The B2B clearance channel for this excess inventory has already attracted significant capital. Ghost and Max Retail have both raised to build wholesale infrastructure connecting brands with off-price retailers. Yaysay is playing the same inventory problem from the B2C side, reaching end consumers directly and taking a margin that would otherwise go to the intermediary.
The discovery-versus-search distinction is the conceptual core of what Yaysay is building. Search-based shopping – going to Amazon or Google Shopping with a specific item in mind – dominates online commerce. Discovery-based shopping – finding something you didn't know you wanted while browsing – has historically been an in-store phenomenon. Chinese live-commerce platforms have partially replicated it online, but the format hasn't traveled well to Western markets.
Yaysay's "now or never" mechanic creates the discovery pressure in a new way: scarcity is temporal rather than physical, and the algorithm narrows each person's daily offer set to reduce choice paralysis. A [related review](/review/luchshe-prodavat-dorogo) covered Moveable Feast, which applied the same limited-time logic to meal kit delivery from elite restaurants – a $3,960 annual subscription for once-monthly boxes from a different hard-to-book restaurant, with past menus never repeated.
The "now or never" mechanic is worth isolating from Yaysay's specific implementation. The scarcity-plus-timer combination is applicable wherever the goal is building a daily engagement habit, reducing decision fatigue, and increasing purchase velocity. The challenge in adjacent applications is engineering genuine scarcity – if the timer doesn't reflect a real constraint, sophisticated users will learn to ignore it.
The more structurally interesting opportunity is the inventory problem itself, which exists across retail categories and business models. Brands with excess stock need clearance channels that don't undermine their primary pricing. B2B platforms like Ghost and Max Retail address the wholesale layer; B2C platforms like Yaysay address the consumer layer. Neither fully solves the brand's reputational concern about visible discounting – that's the gap worth designing around.

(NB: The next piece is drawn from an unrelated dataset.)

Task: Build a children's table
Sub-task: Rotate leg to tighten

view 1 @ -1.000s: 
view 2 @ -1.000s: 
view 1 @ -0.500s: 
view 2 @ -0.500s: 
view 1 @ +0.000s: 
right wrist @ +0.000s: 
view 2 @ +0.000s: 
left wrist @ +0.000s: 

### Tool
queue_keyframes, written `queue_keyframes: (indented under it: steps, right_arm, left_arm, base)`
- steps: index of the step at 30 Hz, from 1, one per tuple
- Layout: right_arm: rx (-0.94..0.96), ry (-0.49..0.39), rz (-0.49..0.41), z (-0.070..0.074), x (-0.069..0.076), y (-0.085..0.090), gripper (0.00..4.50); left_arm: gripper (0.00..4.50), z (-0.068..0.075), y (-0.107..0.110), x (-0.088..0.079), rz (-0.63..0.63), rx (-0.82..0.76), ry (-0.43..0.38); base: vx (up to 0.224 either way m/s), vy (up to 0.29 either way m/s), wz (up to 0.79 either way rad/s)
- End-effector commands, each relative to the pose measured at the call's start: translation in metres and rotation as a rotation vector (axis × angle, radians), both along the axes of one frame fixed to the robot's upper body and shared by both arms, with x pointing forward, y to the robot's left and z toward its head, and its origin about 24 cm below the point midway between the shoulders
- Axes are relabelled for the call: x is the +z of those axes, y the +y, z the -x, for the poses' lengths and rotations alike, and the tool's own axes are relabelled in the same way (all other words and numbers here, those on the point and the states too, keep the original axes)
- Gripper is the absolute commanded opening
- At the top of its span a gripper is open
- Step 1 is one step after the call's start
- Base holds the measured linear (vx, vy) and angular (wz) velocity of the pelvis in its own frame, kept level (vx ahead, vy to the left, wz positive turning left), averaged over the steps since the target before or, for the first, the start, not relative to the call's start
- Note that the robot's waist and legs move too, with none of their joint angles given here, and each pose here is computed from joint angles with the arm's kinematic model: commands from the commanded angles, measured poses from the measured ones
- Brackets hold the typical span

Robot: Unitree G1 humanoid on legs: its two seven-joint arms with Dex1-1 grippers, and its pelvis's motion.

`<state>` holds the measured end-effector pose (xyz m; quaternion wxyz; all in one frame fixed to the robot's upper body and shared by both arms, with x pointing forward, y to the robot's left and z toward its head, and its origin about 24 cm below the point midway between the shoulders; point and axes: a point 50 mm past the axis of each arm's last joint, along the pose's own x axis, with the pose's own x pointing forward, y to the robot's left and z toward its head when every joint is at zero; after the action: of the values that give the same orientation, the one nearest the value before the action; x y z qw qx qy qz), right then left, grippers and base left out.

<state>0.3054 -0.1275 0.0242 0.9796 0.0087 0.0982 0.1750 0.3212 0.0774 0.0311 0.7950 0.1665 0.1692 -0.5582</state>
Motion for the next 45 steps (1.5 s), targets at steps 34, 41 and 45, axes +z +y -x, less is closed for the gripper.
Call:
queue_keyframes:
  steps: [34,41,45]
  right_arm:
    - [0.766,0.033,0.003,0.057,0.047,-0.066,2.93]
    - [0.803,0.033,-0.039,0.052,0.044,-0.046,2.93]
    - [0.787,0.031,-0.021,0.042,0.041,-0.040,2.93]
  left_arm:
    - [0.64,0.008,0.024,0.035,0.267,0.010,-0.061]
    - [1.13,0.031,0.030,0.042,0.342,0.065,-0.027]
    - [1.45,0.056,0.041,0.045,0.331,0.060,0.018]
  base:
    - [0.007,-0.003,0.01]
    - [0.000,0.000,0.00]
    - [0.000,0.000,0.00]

The specific entry angle most worth exploring: categories where inventory obsolescence is fast (seasonality, trend-driven goods) and where the brand has strong reasons to avoid public discounting. In those segments, a private or semi-private off-price channel has genuine value for the supplier, and the discount depth available to consumers is correspondingly attractive. That combination is what drives Yaysay's feed quality – and it's replicable in adjacent verticals.